TASK TO CARRY OUT
Lines in the entries below where the word "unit" shows up should each be copied.

Data records:
-*-*-

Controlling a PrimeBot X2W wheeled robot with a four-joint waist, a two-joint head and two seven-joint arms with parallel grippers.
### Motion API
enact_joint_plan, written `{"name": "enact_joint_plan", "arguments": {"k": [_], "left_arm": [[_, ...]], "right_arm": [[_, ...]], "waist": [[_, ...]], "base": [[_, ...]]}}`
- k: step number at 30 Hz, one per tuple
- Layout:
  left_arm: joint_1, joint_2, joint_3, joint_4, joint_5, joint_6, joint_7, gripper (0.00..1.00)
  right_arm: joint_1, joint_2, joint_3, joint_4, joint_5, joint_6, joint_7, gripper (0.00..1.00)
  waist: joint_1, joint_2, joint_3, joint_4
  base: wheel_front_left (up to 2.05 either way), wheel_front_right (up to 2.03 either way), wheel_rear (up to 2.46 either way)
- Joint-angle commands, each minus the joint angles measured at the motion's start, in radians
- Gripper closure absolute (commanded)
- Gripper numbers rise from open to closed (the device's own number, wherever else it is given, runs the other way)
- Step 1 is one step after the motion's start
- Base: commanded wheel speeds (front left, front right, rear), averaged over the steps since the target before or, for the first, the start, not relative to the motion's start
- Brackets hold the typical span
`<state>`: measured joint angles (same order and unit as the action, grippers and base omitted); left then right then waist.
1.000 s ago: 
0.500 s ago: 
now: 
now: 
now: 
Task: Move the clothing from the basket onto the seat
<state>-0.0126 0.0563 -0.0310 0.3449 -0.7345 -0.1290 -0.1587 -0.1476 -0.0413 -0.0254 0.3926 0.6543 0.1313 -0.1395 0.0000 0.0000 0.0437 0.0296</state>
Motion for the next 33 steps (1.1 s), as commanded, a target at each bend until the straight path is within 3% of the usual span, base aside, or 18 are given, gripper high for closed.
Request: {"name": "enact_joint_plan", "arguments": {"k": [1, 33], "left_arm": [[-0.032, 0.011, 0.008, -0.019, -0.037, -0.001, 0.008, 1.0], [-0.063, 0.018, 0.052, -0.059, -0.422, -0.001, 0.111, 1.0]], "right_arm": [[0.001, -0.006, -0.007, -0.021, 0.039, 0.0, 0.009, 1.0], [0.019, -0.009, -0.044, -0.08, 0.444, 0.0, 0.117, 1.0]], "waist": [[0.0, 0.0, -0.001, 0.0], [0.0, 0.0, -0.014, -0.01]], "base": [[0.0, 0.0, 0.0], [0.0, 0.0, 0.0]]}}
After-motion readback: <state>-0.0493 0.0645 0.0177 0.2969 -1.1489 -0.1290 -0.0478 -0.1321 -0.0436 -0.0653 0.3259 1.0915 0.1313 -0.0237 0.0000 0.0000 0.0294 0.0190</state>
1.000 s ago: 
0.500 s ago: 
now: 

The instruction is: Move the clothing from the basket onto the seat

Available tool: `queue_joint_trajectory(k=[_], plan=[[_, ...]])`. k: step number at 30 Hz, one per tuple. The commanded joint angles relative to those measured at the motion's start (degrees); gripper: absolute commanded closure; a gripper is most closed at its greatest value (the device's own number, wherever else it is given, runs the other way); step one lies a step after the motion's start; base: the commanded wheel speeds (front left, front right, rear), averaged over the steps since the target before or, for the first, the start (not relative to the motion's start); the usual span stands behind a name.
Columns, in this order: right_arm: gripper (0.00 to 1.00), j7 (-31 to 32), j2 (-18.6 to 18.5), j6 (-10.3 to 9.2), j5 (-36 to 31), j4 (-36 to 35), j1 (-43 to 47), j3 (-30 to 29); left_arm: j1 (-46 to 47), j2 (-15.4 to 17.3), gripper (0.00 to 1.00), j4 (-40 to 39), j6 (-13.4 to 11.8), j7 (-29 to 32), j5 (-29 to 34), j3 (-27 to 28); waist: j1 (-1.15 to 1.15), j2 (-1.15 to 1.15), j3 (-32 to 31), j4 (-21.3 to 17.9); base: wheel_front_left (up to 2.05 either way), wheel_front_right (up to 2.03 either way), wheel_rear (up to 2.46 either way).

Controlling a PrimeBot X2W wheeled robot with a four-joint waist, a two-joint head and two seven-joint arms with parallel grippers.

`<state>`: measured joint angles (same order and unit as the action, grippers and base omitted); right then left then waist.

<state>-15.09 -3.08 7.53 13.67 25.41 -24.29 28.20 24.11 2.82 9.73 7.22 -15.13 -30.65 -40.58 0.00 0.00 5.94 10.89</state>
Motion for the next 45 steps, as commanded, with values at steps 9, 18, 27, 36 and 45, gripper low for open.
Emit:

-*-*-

WRITTEN REPLY
`<state>`: measured joint angles (same order and unit as the action, grippers and base omitted); left then right then waist.
`<state>`: measured joint angles (same order and unit as the action, grippers and base omitted); right then left then waist.

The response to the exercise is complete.